◆ Your goal ◆
Take every line of the material and reproduce it exactly.

********************

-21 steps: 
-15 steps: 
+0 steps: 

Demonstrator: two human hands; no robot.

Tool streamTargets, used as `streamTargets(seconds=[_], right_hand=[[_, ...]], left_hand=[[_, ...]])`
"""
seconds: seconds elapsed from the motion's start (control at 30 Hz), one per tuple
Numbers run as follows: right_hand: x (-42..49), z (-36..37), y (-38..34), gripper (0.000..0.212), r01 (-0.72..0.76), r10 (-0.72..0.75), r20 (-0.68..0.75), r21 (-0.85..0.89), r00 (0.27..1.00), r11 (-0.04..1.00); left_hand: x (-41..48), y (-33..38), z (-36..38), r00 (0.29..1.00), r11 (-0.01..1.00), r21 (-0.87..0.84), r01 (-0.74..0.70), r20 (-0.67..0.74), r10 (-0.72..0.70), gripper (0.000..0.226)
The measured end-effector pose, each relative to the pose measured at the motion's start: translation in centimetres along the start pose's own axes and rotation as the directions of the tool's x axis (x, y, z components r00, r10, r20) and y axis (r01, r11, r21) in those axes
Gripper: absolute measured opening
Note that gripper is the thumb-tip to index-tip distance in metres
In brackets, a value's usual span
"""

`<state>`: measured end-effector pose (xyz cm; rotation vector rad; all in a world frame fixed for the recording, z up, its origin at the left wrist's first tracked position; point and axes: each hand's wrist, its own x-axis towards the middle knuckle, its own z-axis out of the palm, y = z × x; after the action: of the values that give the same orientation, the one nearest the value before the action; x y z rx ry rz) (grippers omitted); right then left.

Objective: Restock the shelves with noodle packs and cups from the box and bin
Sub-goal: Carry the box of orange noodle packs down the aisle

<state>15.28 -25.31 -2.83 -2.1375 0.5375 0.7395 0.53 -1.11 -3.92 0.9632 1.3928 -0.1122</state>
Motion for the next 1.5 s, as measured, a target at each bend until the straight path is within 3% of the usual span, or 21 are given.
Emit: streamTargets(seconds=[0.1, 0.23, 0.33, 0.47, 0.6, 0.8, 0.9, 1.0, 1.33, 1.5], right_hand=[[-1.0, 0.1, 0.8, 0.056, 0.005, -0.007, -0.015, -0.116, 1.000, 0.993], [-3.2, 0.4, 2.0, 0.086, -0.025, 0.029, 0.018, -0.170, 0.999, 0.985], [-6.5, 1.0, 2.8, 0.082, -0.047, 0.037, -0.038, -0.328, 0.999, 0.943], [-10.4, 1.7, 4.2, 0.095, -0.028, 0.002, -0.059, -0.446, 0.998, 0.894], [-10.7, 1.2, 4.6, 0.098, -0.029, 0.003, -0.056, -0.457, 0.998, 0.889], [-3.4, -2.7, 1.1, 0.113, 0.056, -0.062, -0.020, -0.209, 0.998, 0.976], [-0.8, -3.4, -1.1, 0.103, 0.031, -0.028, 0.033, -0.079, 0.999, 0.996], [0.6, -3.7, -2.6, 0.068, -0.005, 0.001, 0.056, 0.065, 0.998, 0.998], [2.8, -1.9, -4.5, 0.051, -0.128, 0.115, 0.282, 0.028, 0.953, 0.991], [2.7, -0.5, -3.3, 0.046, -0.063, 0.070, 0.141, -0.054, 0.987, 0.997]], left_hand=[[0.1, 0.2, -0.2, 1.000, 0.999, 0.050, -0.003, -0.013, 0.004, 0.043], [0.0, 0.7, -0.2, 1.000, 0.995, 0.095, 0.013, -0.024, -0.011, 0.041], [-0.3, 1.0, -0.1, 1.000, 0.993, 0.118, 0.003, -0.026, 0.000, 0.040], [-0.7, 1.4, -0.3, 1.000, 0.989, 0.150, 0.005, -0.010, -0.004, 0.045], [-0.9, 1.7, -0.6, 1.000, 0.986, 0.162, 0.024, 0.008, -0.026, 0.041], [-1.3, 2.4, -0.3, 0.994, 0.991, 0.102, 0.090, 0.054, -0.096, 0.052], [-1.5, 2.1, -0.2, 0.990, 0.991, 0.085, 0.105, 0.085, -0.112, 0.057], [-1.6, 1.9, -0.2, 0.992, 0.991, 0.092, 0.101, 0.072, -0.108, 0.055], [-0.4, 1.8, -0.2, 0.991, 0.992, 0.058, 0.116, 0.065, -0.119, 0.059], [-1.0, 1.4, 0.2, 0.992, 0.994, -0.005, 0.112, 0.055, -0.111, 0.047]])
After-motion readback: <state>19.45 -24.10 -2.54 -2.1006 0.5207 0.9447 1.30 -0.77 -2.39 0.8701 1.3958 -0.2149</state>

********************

◆ Written answer ◆
-21 steps: 
-15 steps: 
+0 steps: 

Demonstrator: two human hands; no robot.

Tool streamTargets, used as `streamTargets(seconds=[_], right_hand=[[_, ...]], left_hand=[[_, ...]])`
"""
seconds: seconds elapsed from the motion's start (control at 30 Hz), one per tuple
Numbers run as follows: right_hand: x (-42..49), z (-36..37), y (-38..34), gripper (0.000..0.212), r01 (-0.72..0.76), r10 (-0.72..0.75), r20 (-0.68..0.75), r21 (-0.85..0.89), r00 (0.27..1.00), r11 (-0.04..1.00); left_hand: x (-41..48), y (-33..38), z (-36..38), r00 (0.29..1.00), r11 (-0.01..1.00), r21 (-0.87..0.84), r01 (-0.74..0.70), r20 (-0.67..0.74), r10 (-0.72..0.70), gripper (0.000..0.226)
The measured end-effector pose, each relative to the pose measured at the motion's start: translation in centimetres along the start pose's own axes and rotation as the directions of the tool's x axis (x, y, z components r00, r10, r20) and y axis (r01, r11, r21) in those axes
Gripper: absolute measured opening
Note that gripper is the thumb-tip to index-tip distance in metres
In brackets, a value's usual span
"""

`<state>`: measured end-effector pose (xyz cm; rotation vector rad; all in a world frame fixed for the recording, z up, its origin at the left wrist's first tracked position; point and axes: each hand's wrist, its own x-axis towards the middle knuckle, its own z-axis out of the palm, y = z × x; after the action: of the values that give the same orientation, the one nearest the value before the action; x y z rx ry rz) (grippers omitted); right then left.

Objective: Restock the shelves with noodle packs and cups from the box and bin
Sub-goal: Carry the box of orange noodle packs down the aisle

<state>15.28 -25.31 -2.83 -2.1375 0.5375 0.7395 0.53 -1.11 -3.92 0.9632 1.3928 -0.1122</state>
Motion for the next 1.5 s, as measured, a target at each bend until the straight path is within 3% of the usual span, or 21 are given.
Emit: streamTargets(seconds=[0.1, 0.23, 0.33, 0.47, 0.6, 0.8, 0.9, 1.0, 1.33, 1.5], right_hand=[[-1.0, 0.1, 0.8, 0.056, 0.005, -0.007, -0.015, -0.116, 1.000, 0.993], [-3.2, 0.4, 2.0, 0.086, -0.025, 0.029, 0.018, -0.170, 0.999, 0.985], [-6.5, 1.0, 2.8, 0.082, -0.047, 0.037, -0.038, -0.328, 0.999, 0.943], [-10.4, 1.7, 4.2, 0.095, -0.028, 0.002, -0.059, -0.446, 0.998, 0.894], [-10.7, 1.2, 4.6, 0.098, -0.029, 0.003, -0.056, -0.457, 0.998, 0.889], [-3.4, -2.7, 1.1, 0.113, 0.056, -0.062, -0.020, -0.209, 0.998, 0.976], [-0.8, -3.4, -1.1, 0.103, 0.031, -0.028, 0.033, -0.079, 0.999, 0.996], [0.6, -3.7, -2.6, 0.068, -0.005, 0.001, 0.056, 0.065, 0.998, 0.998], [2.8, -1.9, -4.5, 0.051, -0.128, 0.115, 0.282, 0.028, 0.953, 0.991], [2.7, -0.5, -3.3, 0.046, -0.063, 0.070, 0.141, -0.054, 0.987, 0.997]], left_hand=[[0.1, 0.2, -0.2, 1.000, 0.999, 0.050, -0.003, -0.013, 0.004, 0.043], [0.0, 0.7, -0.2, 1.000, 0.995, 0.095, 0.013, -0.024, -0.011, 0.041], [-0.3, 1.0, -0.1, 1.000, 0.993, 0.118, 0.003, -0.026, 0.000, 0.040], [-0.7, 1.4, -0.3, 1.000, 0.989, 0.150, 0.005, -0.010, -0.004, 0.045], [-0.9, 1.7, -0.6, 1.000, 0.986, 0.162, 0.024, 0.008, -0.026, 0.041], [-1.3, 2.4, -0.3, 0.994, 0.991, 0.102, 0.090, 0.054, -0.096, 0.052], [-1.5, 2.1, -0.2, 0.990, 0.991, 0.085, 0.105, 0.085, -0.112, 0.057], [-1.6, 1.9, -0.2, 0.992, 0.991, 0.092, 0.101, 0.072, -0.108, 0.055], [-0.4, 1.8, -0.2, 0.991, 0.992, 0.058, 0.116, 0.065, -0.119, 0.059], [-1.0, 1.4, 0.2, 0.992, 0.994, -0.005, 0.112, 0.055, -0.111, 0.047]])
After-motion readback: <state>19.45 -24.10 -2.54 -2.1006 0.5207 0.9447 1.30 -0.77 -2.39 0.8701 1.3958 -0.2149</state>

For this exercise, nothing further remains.